As we approach the holiday season, the editorial board of The Retriever wants to reflect on our current health services accommodations. We found that the only present we want this holiday season is a better approach to mental and physical health on campus. Here’s our wish list.
A way to help students when they can’t physically access a health screening
Accessibility issues on this campus have been frequently called into question, and while University Health Services (UHS) have never been the direct subject of these complaints, they also aren’t particularly accessible. Tucked away in the basement of Erickson — but, conveniently, also disconnected from the other side of the basement and therefore unable to be reached directly by elevator — the health center is hard to find, hard to get to from the apartments, and even hard to enter, considering its narrow entryway.

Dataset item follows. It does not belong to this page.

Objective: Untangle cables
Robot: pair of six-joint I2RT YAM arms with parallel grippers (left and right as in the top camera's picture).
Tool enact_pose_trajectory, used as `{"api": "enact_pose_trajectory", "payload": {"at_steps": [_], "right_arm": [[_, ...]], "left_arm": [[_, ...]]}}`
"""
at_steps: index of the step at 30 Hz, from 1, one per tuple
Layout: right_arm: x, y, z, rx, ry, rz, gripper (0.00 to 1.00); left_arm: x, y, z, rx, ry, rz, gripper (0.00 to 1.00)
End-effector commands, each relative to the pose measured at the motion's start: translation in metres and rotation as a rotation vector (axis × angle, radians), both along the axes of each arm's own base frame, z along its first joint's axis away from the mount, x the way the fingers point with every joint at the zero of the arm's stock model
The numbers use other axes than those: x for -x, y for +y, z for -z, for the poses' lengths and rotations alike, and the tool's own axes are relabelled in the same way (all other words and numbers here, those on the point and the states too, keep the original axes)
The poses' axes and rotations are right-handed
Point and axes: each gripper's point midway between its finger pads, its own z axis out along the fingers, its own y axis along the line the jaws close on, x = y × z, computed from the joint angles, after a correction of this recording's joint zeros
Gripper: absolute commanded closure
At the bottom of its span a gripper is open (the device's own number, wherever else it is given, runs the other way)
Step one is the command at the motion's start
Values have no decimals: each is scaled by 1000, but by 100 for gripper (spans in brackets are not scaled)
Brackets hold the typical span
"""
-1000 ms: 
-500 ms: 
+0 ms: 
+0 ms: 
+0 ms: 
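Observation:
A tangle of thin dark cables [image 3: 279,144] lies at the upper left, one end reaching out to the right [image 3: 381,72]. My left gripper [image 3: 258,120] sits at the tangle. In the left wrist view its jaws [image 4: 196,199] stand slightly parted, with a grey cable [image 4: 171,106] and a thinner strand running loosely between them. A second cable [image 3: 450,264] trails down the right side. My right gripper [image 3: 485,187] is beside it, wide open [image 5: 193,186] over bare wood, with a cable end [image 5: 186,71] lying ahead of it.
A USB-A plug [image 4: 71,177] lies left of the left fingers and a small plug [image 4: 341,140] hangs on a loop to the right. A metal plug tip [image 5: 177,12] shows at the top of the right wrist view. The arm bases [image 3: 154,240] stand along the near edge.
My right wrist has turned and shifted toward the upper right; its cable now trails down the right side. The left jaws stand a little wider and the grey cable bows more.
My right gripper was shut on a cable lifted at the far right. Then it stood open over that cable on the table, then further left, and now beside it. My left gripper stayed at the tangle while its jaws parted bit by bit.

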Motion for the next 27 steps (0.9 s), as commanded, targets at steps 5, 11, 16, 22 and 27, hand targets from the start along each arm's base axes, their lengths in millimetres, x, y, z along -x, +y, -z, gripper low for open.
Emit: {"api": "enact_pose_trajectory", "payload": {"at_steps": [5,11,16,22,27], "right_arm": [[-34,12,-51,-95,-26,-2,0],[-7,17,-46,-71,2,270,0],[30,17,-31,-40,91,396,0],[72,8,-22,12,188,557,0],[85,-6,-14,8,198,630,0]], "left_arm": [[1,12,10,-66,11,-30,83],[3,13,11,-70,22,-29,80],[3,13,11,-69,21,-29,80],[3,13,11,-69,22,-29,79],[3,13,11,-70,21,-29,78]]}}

You’d think, considering this, that the UHS would have ways of helping students who can’t physically get to the building due to a disability, injury or even a particularly debilitating illness. But, instead, if you explain that you can’t make it to the UHS and need treatment, the only advice you’ll be given is to call an ambulance. The UHS needs to create a system to get care to students who need it, but for whom an ambulance is unnecessary or infeasible.
At least one staff member available after-hours
College is stressful, and the societal requirement to not just succeed but excel takes a massive toll on most students. From breakdowns because of ALEKS to stress eating because of an exam, college is filled with moments where you just can not handle what professors and life is throwing at you. UMBC tells students that, in those crises, you can turn to the Counseling Center for help. What UMBC does not tell you is that you better have your crisis scheduled three to four weeks in advance.
Despite the Counseling Center’s claim that they have a counselor on standby for walk-in appointments and any emergency, they do not because of staffing issues. Even if they did have someone available, most of the counselors are barely equipped to handle a crying student, let alone someone with a diagnosed disorder. This is particularly clear with how they treat anyone that would like recurring appointments; most counselors at the Counseling Center tell students to seek outside treatment if they seem more than simply stressed. If you seem to be or say you are having a crisis, then their first instinct is to call 911 or the UMBC police, something that hardly anybody having a breakdown wants.
With so many issues with the staff at the Counseling Center, it is no wonder that UMBC students struggle to manage their mental health. A mind spa can not fix everyone’s problems. The UMBC Counseling Center needs to not only better staff their facility, but also better train their staff to actually handle the problems of UMBC students.
A distinction between long-term counseling and short-term care
Sometimes, life happens and students need help. That’s okay. However, some students need that extra attention and constant affirmation. That’s okay, too. However, the current distinction between long-term counseling services and short-term services is ambiguous, at best. A student may not need months of therapy to get over a bad breakup or a hectic week. They may need someone to talk to when times get rough. In those periods, dedicated counselors who work with students who need short-term care is essential. Understanding the difference between needing long-term care and short-term care can create a more personable session for each student. Students can get the exact care they need, without fear of making a long-term commitment. UHS must make that distinction between their long-term and short-term care clear in the future.
A way to schedule appointments online
For some students, the added stress of calling the Counseling Center or walking through the doors to make an appointment is too much. Since the university is investing an estimated $17 million into the new health services and counseling building, they can probably spare some change and get some software that allows students to make appointments online, outside of business hours. Besides accommodating students’ on-the-go schedules, this software could allow students to identity issues of concern before they walk into a counseling session. And it could relieve the pressure of making an appointment for students who view this first step as insurmountable. At the very least, the Counseling Center could create a Google form or calendar appointment slots where students could take this first step.
With these changes, we can ensure that students have access to the correct and specialized care they may need during their college experience.